En la mayoría de las ciudades españolas las urnas dieron la victoria a los partidos firmantes del Pacto de San Sebastián, como en Cieza donde la mayoría de los concejales elegidos formaban parte de la coalición antidinástica: 10 socialistas, 5 radicales socialistas, 4 radicales lerrouxistas, uno de derecha republicana, por un monárquico y un independiente: José Pérez Gómez, hijo de Juan Pérez Martínez, representante de la política ciervista en Cieza, apartado de la vida pública por la dictadura. Los más votados fueron el radical lerrouxista Diego Giménez Castellanos, con 907 votos, el radical socialista Juan Lozano García, con 890 y el socialista Pascual Salmerón Real, con 886.

La amplitud de la victoria de las fuerzas que pretendían la república fue similar en las principales poblaciones de la provincia de Murcia. Como en Archena, donde el primer alcalde republicano, el farmacéutico Juan José Carretero, resumió su programa de gobierno con el lema ‘Instrucción, Sanidad y Justicia’. La mayor manifestación se produjo en Yecla, donde desde el día anterior ondeabas en lo alto de un árbol de la alameda del Lavaor una bandera republicana, la misma que en 1873 había sido izada en la torre de la Iglesia Vieja por los defensores de la Iª República. Una inmensa manifestación de más de 6.000 personas acompañó a los miembros del comité revolucionario con los sones de la Marsellesa para tomar posesión de la Casa Consistorial.

            En Cieza tuvo lugar también una importante manifestación popular en apoyo a la República en la noche del mismo 14 de abril. Es muy posible que alguno de sus participantes se parase a observar, sobre las dos de la madrugada, el paso por la ciudad  de una extraña comitiva de cinco automóviles, uno de los cuales era un Duesenberg  conducido por el rey en su camino hacia Cartagena, desde donde saldría de España en dirección a Marsella. Había renunciado a la Jefatura de Estado, aunque sin una abdicación formal.
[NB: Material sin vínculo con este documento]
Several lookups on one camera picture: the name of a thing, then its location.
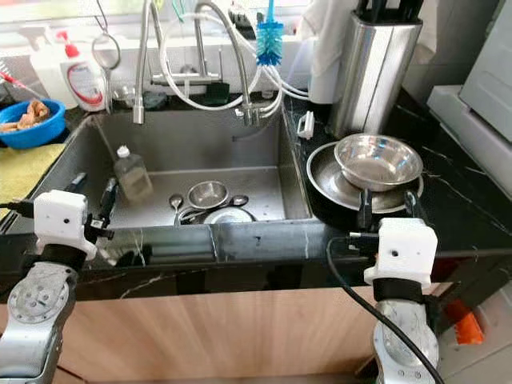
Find large steel plate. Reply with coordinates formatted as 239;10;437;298
306;140;425;214

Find large steel bowl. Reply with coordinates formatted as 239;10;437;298
334;133;423;193

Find clear plastic bottle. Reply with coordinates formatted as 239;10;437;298
114;146;154;202

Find yellow cloth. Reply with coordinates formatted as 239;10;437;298
0;144;66;221

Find blue plastic bowl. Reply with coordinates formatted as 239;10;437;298
0;98;66;150

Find brown food scraps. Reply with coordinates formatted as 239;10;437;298
12;100;53;130

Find small steel bowl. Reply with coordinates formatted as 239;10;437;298
108;86;141;109
188;181;229;210

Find white soap pump bottle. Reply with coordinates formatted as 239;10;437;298
58;30;106;113

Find small white plastic clip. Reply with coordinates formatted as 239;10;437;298
297;110;314;141

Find stainless steel sink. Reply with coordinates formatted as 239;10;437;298
8;108;313;237

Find grey scouring pad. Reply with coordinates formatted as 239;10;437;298
142;92;165;110

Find white countertop dishwasher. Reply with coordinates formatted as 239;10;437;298
428;32;512;185

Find small steel plate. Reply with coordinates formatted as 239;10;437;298
202;206;257;226

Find steel mesh strainer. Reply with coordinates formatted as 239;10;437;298
90;0;121;117

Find steel knife block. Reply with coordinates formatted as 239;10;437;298
326;0;425;138

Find dark green sponge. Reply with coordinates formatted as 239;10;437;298
200;82;229;107

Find chrome mixer tap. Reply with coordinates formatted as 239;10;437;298
152;12;221;85

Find wooden sink cabinet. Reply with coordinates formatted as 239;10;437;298
0;284;512;384

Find white hanging cloth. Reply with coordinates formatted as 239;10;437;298
300;0;361;105

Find blue bottle brush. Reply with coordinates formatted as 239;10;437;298
256;0;286;66

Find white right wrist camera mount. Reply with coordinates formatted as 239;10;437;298
364;218;438;289

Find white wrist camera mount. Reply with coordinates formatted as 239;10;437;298
34;190;97;261
364;218;438;289

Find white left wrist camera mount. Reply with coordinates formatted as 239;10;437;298
34;190;97;261

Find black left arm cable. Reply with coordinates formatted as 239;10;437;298
0;200;38;218

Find white plastic hose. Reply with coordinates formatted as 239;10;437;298
160;12;309;113

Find flexible steel faucet hose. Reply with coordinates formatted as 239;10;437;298
196;0;265;125

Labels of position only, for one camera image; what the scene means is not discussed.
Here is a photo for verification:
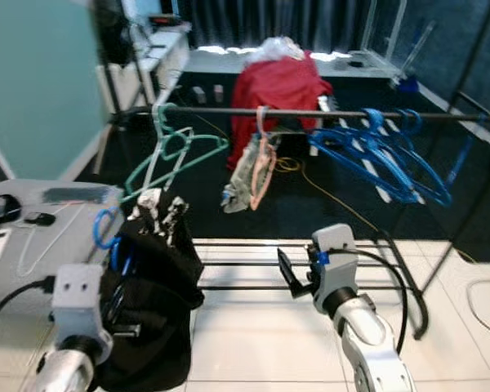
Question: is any white plastic bag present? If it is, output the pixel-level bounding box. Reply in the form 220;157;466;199
247;36;307;65

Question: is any black white-printed t-shirt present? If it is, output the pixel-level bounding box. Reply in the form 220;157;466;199
98;189;207;392

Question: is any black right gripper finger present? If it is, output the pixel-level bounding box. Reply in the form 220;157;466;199
284;250;311;298
278;249;303;298

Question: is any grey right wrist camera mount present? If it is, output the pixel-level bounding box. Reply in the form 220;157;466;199
310;224;360;315

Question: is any red cloth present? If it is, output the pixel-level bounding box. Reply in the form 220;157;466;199
229;53;334;172

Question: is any yellow cable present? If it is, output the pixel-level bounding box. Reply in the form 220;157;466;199
276;155;479;262

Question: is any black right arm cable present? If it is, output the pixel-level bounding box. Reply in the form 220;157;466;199
347;247;412;356

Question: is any dark curtain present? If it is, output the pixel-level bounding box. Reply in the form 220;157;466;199
178;0;372;50

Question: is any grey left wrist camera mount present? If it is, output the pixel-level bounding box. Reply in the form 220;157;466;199
51;263;115;364

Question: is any black bag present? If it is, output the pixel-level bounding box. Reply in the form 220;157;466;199
0;192;25;232

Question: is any green plastic hanger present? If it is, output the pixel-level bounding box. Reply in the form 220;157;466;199
121;104;231;205

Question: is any black backpack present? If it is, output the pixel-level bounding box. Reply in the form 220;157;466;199
91;0;138;66

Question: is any small black device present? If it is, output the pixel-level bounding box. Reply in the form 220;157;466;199
23;212;56;227

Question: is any white cabinet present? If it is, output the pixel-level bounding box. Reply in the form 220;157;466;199
96;23;190;115

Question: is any white wire hanger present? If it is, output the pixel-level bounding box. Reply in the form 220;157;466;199
143;114;189;193
16;204;82;278

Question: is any white floor cable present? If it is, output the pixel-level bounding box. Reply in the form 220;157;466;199
467;279;490;344

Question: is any dark carpet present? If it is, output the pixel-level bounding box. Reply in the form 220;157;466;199
78;73;490;262

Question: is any pink plastic hanger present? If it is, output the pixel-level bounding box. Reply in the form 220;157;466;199
253;106;277;212

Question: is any white low shelf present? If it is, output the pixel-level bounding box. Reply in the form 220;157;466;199
184;45;401;80

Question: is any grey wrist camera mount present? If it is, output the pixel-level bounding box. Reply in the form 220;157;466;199
51;263;115;364
310;224;360;315

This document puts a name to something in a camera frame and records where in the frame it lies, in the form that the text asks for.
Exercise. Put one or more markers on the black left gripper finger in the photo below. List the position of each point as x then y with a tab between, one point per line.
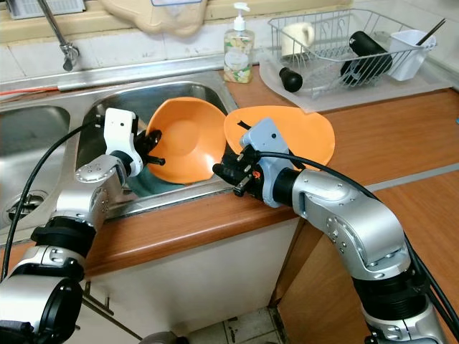
156	135
158	160

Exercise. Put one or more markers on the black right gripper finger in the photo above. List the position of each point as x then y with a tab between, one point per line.
229	165
224	175

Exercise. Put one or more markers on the orange bowl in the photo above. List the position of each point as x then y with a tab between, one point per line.
190	140

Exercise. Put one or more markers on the orange plate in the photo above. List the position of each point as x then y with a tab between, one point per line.
312	132

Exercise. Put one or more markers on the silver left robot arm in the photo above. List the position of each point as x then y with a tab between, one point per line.
97	193

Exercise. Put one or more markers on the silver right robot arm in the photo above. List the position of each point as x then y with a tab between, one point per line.
351	208

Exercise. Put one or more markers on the floral soap pump bottle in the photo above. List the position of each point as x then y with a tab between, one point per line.
239	57

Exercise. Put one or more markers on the beige plastic board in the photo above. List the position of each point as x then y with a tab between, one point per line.
158	20

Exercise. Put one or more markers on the stainless steel double sink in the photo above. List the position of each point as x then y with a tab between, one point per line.
25	143

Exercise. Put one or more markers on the brown wooden cabinet door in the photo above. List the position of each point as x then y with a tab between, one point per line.
308	301

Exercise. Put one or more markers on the cream mug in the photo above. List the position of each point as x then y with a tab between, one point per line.
296	41

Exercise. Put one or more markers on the chrome faucet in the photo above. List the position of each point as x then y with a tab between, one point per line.
59	32

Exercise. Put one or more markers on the metal sink drain strainer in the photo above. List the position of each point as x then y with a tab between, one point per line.
13	204

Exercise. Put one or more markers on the beige window ledge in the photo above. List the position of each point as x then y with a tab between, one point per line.
18	32

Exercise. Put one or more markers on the black bottle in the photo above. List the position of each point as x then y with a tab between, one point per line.
368	49

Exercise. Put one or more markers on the silver counter joint strip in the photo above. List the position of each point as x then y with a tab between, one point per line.
423	179

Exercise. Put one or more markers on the grey plastic box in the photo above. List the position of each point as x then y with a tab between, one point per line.
21	7

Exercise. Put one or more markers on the translucent drain tray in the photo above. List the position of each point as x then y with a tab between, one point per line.
412	92

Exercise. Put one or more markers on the white cutlery holder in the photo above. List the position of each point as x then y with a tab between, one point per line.
411	56

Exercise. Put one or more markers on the dark utensil in holder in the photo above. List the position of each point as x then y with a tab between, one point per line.
434	30

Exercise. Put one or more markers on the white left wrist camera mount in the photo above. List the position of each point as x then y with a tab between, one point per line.
120	132

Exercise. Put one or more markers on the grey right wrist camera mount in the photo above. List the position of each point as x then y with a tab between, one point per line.
265	136

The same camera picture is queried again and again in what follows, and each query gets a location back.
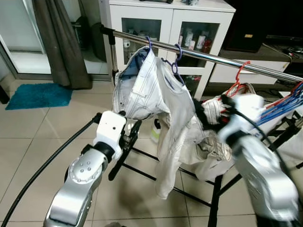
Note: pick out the pale green bottle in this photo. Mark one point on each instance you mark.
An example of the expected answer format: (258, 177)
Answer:
(155, 132)

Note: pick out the red plastic hanger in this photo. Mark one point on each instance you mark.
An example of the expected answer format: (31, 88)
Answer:
(236, 81)

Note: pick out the teal bath mat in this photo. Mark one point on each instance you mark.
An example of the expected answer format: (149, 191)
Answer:
(38, 96)

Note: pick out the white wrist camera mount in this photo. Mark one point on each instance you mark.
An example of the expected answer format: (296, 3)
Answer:
(111, 127)
(246, 111)

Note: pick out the glass sliding door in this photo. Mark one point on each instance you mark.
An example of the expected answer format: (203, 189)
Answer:
(19, 28)

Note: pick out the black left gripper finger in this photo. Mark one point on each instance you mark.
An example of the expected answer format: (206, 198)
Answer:
(136, 130)
(127, 124)

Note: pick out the grey curtain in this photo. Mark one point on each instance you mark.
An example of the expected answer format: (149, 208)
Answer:
(61, 42)

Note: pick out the white low drawer cabinet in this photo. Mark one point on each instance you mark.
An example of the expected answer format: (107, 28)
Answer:
(246, 76)

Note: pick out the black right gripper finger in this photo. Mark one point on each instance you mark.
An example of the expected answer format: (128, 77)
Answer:
(210, 122)
(198, 109)

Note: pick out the blue plastic hanger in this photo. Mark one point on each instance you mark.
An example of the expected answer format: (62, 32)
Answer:
(279, 112)
(293, 97)

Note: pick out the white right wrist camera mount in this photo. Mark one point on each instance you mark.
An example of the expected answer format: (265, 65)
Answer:
(246, 111)

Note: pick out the black rack with silver rail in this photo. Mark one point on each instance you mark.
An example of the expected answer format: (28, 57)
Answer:
(213, 57)

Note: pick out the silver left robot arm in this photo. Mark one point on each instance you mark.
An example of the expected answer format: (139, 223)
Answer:
(78, 182)

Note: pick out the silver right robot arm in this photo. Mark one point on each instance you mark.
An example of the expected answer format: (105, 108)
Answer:
(262, 184)

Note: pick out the white denim garment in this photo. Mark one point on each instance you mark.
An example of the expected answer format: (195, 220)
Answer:
(147, 90)

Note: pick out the white glass door cabinet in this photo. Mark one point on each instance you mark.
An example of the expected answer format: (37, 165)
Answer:
(165, 14)

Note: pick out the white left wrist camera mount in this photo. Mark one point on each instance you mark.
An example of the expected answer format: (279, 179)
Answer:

La constitución efectiva del Concejo ciezano se aplazaría hasta junio dadas las reclamaciones presentadas a su escrutinio, por lo que se formó hasta entonces una Comisión Administrativa Municipal presidida por el presidente de Acción Republicana, José Templado Martínez. Fue nombrada, siguiendo las instrucciones del Gobernador, por el Comité de la conjunción republicano-socialista y funcionó hasta que los concejales fueron ratificados en sus cargos. Entonces, el 6 de junio, se constituyó definitivamente bajo la presidencia del médico republicano Félix Templado Martínez, con el apoyo de 19 de los 22 concejales elegidos, dado que se repitieron las elecciones en los distritos electorales primero y cuatro de la población, en los que los candidatos de la Conjunción Republicano-Socialista coparon todos los puestos en liza.